Pulsed Field Ablation
The third reason to eliminate the blanking period concerns the advance of pulsed field ablation. Pulsed field ablation uses electrical rather than thermal energy. Although its efficacy and safety have been found similar to thermal ablation, there are probably different postprocedural effects.
This multicenter observational study of more than 300 patients treated with pulsed field ablation found that early recurrence of atrial tachyarrhythmias was common and 100% of patients who had recurrences in the second or third month post-procedure had late recurrences.

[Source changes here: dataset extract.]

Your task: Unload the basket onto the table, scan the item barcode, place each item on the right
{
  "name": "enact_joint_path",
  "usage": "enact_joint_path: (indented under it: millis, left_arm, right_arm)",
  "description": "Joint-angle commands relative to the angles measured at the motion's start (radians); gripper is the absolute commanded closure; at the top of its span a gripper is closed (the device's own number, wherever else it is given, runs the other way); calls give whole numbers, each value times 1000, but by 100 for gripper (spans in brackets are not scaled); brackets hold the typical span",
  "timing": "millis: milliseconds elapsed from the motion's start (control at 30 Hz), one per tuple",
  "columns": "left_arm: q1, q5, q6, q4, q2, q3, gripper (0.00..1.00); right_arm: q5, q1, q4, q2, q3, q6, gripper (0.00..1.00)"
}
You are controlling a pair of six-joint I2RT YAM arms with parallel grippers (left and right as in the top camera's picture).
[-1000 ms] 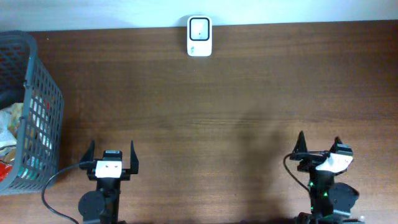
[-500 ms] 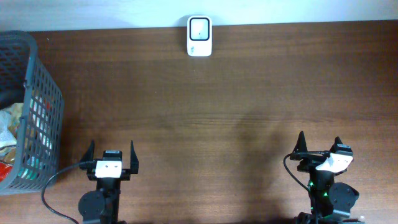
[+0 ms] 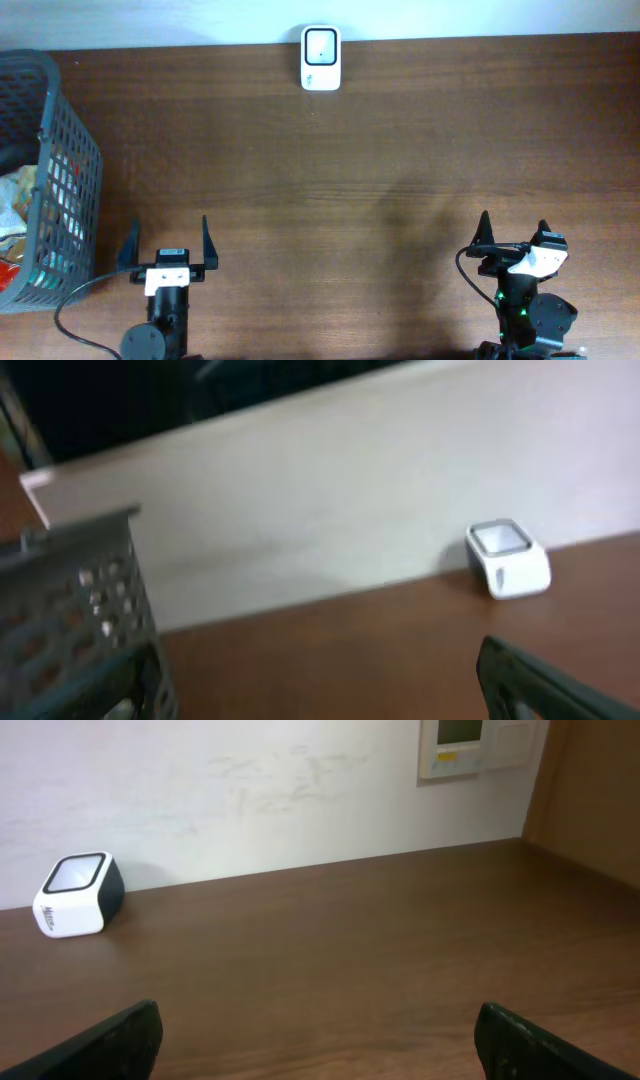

German electrophysiologist and early adopter of pulsed-field ablation Stefano Bordignon emailed me that he increasingly believes that a recurrence after pulsed field ablation at any time should count as a true recurrence. He reasons that in experienced hands, pulsed field ablation is so effective at isolating the pulmonary vein, that a recurrence indicates a nonresponder and someone who may benefit from an early re-do ablation.
Bordignon also believes that many of the treatment failures observed with pulsed field ablation are due to poor patient selection. Because the procedure is so fast and safe, doctors are offering it to patients who previously would have been ruled out for ablation due to likely treatment failure. For many of these patients, comorbidities that won’t be "fixed" by ablation are the drivers of their AF.
Conclusions
It is time to right a wrong. Blanking periods bias in favor of ablation, complicate trial interpretation, and ignore patient-centered outcomes. Few if any other areas of cardiology exclude the days and weeks after a procedure.
The advent of pulsed field ablation further exposes the problems with blanking periods because it is increasingly clear that AF recurrences after pulsed field ablation predict procedural failure.
Patients can’t pause to ignore their symptoms after ablation; neither should doctors. To the purists who insist on a blanking period, we can make it a secondary endpoint of trials. The primary endpoint should be all episodes from the moment of randomization, as was done in the ISCHEMIA trial”.